Incorporation of ‘wobbles’ into a sequence decreases the effective concentration of each sequence. With increased numbers of ‘wobbles’ the number of distinct species increases exponentially thus decreasing the likelihood that any individual sequence has the desired specificity. Only one species is usually present in a biological sample, therefore a portion of the oligos are not completely complementary to the target and thus, some variability in function is to be expected. To further complicate matters, the individual nucleotide amidites can have different coupling rates. Each time the same ‘wobble’ sequence is synthesized, there is the potential that one species will be produced in preference over another.

Tips:
1) Be conservative. Introduce as few ‘wobbles’ as possible; one trinucleotide ‘wobble’ and one dinucleotide ‘wobble’ or two dinucleotide ‘wobbles’ in two different locations such that there is a maximum of 6 variants in a single oligo; and

2) Increase the concentration of your ‘wobble’ sequence, by as much as two fold, to compensate for the presence of multiple unique sequences.

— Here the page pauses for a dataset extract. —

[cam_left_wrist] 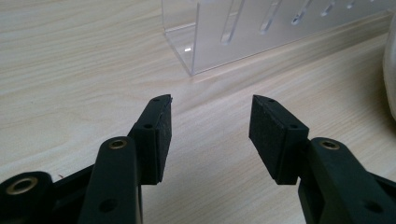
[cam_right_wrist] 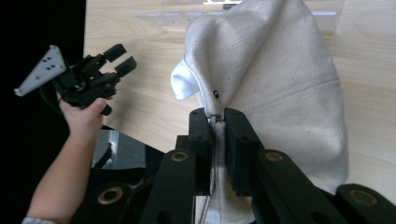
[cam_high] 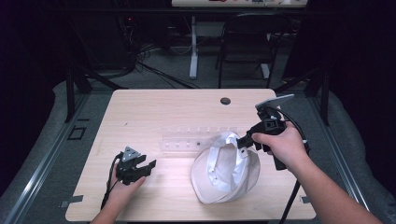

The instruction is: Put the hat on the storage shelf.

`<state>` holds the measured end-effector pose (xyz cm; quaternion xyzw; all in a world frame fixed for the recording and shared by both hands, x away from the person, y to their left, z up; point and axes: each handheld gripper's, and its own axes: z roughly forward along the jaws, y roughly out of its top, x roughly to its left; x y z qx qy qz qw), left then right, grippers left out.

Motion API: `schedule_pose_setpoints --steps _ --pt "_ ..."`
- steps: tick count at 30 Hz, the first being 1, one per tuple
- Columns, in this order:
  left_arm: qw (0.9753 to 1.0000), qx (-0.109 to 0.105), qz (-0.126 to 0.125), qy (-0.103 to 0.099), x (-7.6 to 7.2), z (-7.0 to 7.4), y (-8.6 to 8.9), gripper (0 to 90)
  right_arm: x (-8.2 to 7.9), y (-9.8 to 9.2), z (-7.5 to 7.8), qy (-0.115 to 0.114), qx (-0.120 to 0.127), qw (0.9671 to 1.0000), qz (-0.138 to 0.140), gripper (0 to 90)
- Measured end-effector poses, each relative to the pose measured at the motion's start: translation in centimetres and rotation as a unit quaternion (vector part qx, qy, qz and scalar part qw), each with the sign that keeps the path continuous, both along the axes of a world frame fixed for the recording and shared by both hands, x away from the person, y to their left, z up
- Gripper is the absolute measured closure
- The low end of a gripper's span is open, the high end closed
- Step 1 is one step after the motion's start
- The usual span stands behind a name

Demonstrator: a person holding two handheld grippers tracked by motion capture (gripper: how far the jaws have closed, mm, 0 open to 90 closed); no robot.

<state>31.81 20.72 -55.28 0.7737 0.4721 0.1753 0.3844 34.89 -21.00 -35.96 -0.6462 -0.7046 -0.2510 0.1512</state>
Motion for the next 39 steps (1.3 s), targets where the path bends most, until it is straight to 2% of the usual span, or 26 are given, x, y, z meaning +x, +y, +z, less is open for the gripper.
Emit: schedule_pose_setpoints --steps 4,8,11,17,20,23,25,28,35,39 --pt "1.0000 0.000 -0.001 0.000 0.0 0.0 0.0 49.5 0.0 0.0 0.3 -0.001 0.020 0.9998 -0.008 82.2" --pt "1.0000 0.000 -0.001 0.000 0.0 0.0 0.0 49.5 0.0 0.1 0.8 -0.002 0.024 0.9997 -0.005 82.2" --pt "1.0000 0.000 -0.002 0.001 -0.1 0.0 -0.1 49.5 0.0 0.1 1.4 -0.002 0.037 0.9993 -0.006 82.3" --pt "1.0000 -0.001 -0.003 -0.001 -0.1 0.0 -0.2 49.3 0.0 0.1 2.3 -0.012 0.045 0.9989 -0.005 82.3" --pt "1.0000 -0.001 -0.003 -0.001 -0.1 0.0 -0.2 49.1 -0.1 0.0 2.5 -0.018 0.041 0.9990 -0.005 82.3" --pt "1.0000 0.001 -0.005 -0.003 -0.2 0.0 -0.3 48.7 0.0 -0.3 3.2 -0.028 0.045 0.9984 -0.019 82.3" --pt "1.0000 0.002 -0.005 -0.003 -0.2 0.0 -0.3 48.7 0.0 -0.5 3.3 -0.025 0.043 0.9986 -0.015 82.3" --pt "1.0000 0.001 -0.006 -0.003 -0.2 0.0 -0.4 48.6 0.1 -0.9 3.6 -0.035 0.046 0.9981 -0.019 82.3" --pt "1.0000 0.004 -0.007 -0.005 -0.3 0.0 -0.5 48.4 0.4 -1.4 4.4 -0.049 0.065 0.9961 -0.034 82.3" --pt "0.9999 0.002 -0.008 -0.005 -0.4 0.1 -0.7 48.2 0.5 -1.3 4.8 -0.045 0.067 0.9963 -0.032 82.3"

If you have specific questions regarding minimum yields for a particular probe, please contact Technical Support at techsupport@biosearchtech.com

What formulations of BHQ-1 and BHQ-2 dye do you offer for internal modifications of oligos?
BHQ-1 or BHQ-2 moiety can be attached to the deoxythymidine nucleoside for internal BHQ modifications and should be used when the sugar phosphate linkage must be preserved. When ordering an oligo with a BHQ internal modification attached to a deoxythymidine nucleoside, you can indicate as such using [TBHQ-1] or [TBHQ-2] within your oligo sequence. Here are example oligo sequences showing proper demarcation: ACGT[TBHQ-1]ACGT or ACGT[TBHQ-2]ACGT

Alternatively, BHQ-1 and BHQ-2 dyes can be attached as abasic internal modifications. Take note that these modifications will disrupt the continuity of the sugar-phosphate backbone, and it is not clear how their introduction may impact oligo geometry upon hybridization. You can indicate that you are ordering abasic BHQ internal modifications by inserting “BHQ-1” or “BHQ-2” within your oligo sequence. Here are example oligo sequences showing proper demarcation: ACGT[BHQ-1]ACGT or ACGT[BHQ-2]ACGT

See also: Blog Article - Labeling Oligos with Internal BHQ Dyes

Can Biosearch probes (and dyes) be used for in-situ hybridization (FISH) studies?
Historically FISH probes are cDNA labeled enzymatically with multiple fluorophores. A single synthetic oligo labeled with a fluorophore is not sufficiently bright for visualization under a microscope, and therefore a panel of probes is necessary. Biosearch has manufactured panels of fluorescent-labeled oligos, intended to hybridize in series along the gene of interest. This technique of serial probe binding is called StarFish and is described by Raj et al., in the citation presented below.

Imaging individual mRNA molecules using multiple singly labeled probes. Raj A, van den Bogaard P, Rifkin SA, van Oudenaarden A, Tyagi S. Nat Methods. 2008 Oct;5(10):877-9. Epub 2008 Sep 21.